**RECORDED INFORMATION:**
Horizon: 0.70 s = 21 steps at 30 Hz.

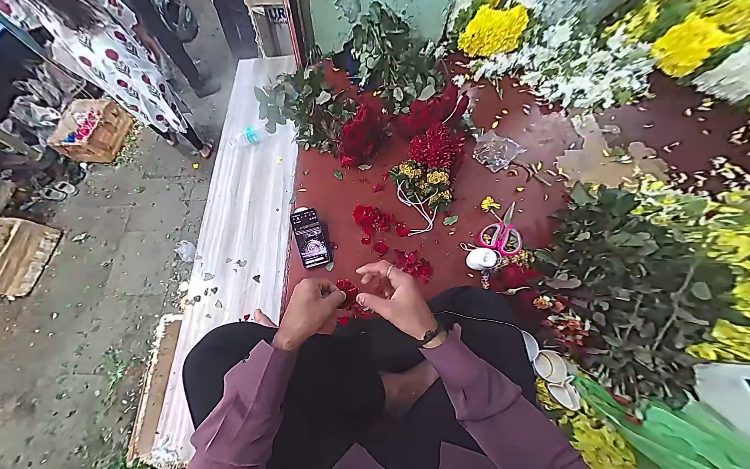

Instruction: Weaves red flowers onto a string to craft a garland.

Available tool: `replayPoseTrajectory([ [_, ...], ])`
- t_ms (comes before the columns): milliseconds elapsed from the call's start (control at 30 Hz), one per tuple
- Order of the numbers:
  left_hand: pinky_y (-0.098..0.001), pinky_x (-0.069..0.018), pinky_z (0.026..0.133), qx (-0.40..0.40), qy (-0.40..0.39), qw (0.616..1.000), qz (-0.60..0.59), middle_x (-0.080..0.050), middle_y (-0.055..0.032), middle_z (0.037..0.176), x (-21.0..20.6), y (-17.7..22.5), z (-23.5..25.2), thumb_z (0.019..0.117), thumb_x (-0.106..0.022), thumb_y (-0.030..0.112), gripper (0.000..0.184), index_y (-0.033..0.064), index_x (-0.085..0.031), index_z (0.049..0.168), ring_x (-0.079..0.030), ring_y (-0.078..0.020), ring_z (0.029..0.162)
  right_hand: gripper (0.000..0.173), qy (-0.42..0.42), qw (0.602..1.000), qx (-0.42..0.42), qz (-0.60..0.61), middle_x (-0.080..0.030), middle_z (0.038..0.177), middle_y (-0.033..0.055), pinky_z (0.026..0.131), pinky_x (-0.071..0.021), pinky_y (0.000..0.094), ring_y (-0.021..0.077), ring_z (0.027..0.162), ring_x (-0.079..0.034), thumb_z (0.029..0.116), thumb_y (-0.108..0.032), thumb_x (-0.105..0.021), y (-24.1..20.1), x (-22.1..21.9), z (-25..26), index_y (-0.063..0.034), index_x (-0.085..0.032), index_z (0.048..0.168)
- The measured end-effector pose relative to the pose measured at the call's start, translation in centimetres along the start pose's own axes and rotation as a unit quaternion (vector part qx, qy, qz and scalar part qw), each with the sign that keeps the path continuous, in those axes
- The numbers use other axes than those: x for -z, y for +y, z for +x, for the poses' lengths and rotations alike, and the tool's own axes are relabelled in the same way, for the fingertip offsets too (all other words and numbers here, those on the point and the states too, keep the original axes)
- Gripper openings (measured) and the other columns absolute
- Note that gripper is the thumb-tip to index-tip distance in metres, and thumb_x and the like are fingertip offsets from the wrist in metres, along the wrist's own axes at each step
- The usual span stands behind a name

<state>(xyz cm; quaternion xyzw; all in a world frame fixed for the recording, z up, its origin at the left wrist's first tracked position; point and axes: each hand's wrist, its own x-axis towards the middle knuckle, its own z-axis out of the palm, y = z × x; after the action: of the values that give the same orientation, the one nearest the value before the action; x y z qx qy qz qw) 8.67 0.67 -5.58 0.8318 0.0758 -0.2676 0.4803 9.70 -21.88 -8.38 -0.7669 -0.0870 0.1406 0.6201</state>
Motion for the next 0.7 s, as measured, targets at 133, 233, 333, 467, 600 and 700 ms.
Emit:
replayPoseTrajectory([
  [133,-0.0331,-0.0518,0.060,0.000,-0.003,1.000,-0.006,-0.067,0.0028,0.069,-0.2,-0.1,0.0,0.0952,-0.067,0.028,0.021,0.0119,-0.074,0.085,-0.061,-0.0086,0.061,0.015,0.020,0.997,0.008,-0.071,-0.072,0.101,-0.0030,0.082,-0.0579,0.0281,0.0068,0.090,-0.066,0.0873,-0.022,-0.077,0.7,-1.9,-0.5,-0.0149,-0.078,0.101],
  [233,-0.0320,-0.0534,0.062,0.002,-0.009,1.000,-0.023,-0.069,0.0031,0.072,-0.3,-0.1,0.0,0.0958,-0.068,0.028,0.020,0.0116,-0.076,0.087,-0.063,-0.0081,0.063,0.017,0.029,0.995,0.001,-0.091,-0.071,0.096,-0.0040,0.079,-0.0576,0.0262,0.0056,0.086,-0.066,0.0875,-0.022,-0.076,1.4,-2.0,-0.3,-0.0153,-0.078,0.103],
  [333,-0.0322,-0.0525,0.062,0.011,-0.004,0.999,-0.032,-0.068,0.0025,0.070,-0.3,0.1,0.0,0.0952,-0.069,0.027,0.019,0.0114,-0.075,0.086,-0.062,-0.0086,0.063,0.013,0.030,0.989,0.033,-0.144,-0.072,0.100,-0.0073,0.090,-0.0563,0.0308,0.0058,0.098,-0.065,0.0884,-0.027,-0.076,1.4,-2.0,-0.2,-0.0201,-0.079,0.098],
  [467,-0.0312,-0.0510,0.061,0.021,0.002,0.998,-0.064,-0.069,0.0021,0.072,-0.4,0.2,0.0,0.0961,-0.069,0.028,0.021,0.0114,-0.076,0.085,-0.061,-0.0088,0.063,0.010,0.060,0.976,0.072,-0.195,-0.073,0.099,-0.0085,0.095,-0.0536,0.0368,0.0067,0.100,-0.066,0.0911,-0.027,-0.073,1.5,-2.2,-0.4,-0.0216,-0.080,0.096],
  [600,-0.0285,-0.0413,0.053,0.051,0.025,0.991,-0.119,-0.059,0.0023,0.064,-0.1,0.2,0.0,0.0984,-0.066,0.029,0.029,0.0103,-0.072,0.077,-0.049,-0.0085,0.054,0.008,0.067,0.990,0.059,-0.114,-0.074,0.097,-0.0067,0.088,-0.0583,0.0331,0.0062,0.095,-0.068,0.0883,-0.020,-0.075,1.3,-0.8,-0.2,-0.0185,-0.080,0.093],
  [700,-0.0289,-0.0444,0.054,0.070,0.043,0.990,-0.113,-0.067,0.0018,0.069,0.3,0.4,-0.2,0.0938,-0.073,0.030,0.022,0.0110,-0.077,0.083,-0.055,-0.0084,0.057,0.008,0.058,0.998,-0.008,0.035,-0.076,0.094,0.0023,0.074,-0.0612,0.0314,0.0124,0.083,-0.071,0.0865,-0.012,-0.077,1.0,0.7,0.3,-0.0083,-0.078,0.094],
])
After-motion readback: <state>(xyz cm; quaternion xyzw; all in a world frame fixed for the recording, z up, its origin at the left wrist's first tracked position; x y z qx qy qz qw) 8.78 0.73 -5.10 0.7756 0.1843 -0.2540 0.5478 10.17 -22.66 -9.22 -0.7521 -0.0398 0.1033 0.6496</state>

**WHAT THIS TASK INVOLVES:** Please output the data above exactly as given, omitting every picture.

**RESPONSE TO THE TASK:**
Horizon: 0.70 s = 21 steps at 30 Hz.


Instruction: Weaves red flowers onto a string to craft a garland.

Available tool: `replayPoseTrajectory([ [_, ...], ])`
- t_ms (comes before the columns): milliseconds elapsed from the call's start (control at 30 Hz), one per tuple
- Order of the numbers:
  left_hand: pinky_y (-0.098..0.001), pinky_x (-0.069..0.018), pinky_z (0.026..0.133), qx (-0.40..0.40), qy (-0.40..0.39), qw (0.616..1.000), qz (-0.60..0.59), middle_x (-0.080..0.050), middle_y (-0.055..0.032), middle_z (0.037..0.176), x (-21.0..20.6), y (-17.7..22.5), z (-23.5..25.2), thumb_z (0.019..0.117), thumb_x (-0.106..0.022), thumb_y (-0.030..0.112), gripper (0.000..0.184), index_y (-0.033..0.064), index_x (-0.085..0.031), index_z (0.049..0.168), ring_x (-0.079..0.030), ring_y (-0.078..0.020), ring_z (0.029..0.162)
  right_hand: gripper (0.000..0.173), qy (-0.42..0.42), qw (0.602..1.000), qx (-0.42..0.42), qz (-0.60..0.61), middle_x (-0.080..0.030), middle_z (0.038..0.177), middle_y (-0.033..0.055), pinky_z (0.026..0.131), pinky_x (-0.071..0.021), pinky_y (0.000..0.094), ring_y (-0.021..0.077), ring_z (0.027..0.162), ring_x (-0.079..0.034), thumb_z (0.029..0.116), thumb_y (-0.108..0.032), thumb_x (-0.105..0.021), y (-24.1..20.1), x (-22.1..21.9), z (-25..26), index_y (-0.063..0.034), index_x (-0.085..0.032), index_z (0.048..0.168)
- The measured end-effector pose relative to the pose measured at the call's start, translation in centimetres along the start pose's own axes and rotation as a unit quaternion (vector part qx, qy, qz and scalar part qw), each with the sign that keeps the path continuous, in those axes
- The numbers use other axes than those: x for -z, y for +y, z for +x, for the poses' lengths and rotations alike, and the tool's own axes are relabelled in the same way, for the fingertip offsets too (all other words and numbers here, those on the point and the states too, keep the original axes)
- Gripper openings (measured) and the other columns absolute
- Note that gripper is the thumb-tip to index-tip distance in metres, and thumb_x and the like are fingertip offsets from the wrist in metres, along the wrist's own axes at each step
- The usual span stands behind a name

<state>(xyz cm; quaternion xyzw; all in a world frame fixed for the recording, z up, its origin at the left wrist's first tracked position; point and axes: each hand's wrist, its own x-axis towards the middle knuckle, its own z-axis out of the palm, y = z × x; after the action: of the values that give the same orientation, the one nearest the value before the action; x y z qx qy qz qw) 8.67 0.67 -5.58 0.8318 0.0758 -0.2676 0.4803 9.70 -21.88 -8.38 -0.7669 -0.0870 0.1406 0.6201</state>
Motion for the next 0.7 s, as measured, targets at 133, 233, 333, 467, 600 and 700 ms.
Emit:
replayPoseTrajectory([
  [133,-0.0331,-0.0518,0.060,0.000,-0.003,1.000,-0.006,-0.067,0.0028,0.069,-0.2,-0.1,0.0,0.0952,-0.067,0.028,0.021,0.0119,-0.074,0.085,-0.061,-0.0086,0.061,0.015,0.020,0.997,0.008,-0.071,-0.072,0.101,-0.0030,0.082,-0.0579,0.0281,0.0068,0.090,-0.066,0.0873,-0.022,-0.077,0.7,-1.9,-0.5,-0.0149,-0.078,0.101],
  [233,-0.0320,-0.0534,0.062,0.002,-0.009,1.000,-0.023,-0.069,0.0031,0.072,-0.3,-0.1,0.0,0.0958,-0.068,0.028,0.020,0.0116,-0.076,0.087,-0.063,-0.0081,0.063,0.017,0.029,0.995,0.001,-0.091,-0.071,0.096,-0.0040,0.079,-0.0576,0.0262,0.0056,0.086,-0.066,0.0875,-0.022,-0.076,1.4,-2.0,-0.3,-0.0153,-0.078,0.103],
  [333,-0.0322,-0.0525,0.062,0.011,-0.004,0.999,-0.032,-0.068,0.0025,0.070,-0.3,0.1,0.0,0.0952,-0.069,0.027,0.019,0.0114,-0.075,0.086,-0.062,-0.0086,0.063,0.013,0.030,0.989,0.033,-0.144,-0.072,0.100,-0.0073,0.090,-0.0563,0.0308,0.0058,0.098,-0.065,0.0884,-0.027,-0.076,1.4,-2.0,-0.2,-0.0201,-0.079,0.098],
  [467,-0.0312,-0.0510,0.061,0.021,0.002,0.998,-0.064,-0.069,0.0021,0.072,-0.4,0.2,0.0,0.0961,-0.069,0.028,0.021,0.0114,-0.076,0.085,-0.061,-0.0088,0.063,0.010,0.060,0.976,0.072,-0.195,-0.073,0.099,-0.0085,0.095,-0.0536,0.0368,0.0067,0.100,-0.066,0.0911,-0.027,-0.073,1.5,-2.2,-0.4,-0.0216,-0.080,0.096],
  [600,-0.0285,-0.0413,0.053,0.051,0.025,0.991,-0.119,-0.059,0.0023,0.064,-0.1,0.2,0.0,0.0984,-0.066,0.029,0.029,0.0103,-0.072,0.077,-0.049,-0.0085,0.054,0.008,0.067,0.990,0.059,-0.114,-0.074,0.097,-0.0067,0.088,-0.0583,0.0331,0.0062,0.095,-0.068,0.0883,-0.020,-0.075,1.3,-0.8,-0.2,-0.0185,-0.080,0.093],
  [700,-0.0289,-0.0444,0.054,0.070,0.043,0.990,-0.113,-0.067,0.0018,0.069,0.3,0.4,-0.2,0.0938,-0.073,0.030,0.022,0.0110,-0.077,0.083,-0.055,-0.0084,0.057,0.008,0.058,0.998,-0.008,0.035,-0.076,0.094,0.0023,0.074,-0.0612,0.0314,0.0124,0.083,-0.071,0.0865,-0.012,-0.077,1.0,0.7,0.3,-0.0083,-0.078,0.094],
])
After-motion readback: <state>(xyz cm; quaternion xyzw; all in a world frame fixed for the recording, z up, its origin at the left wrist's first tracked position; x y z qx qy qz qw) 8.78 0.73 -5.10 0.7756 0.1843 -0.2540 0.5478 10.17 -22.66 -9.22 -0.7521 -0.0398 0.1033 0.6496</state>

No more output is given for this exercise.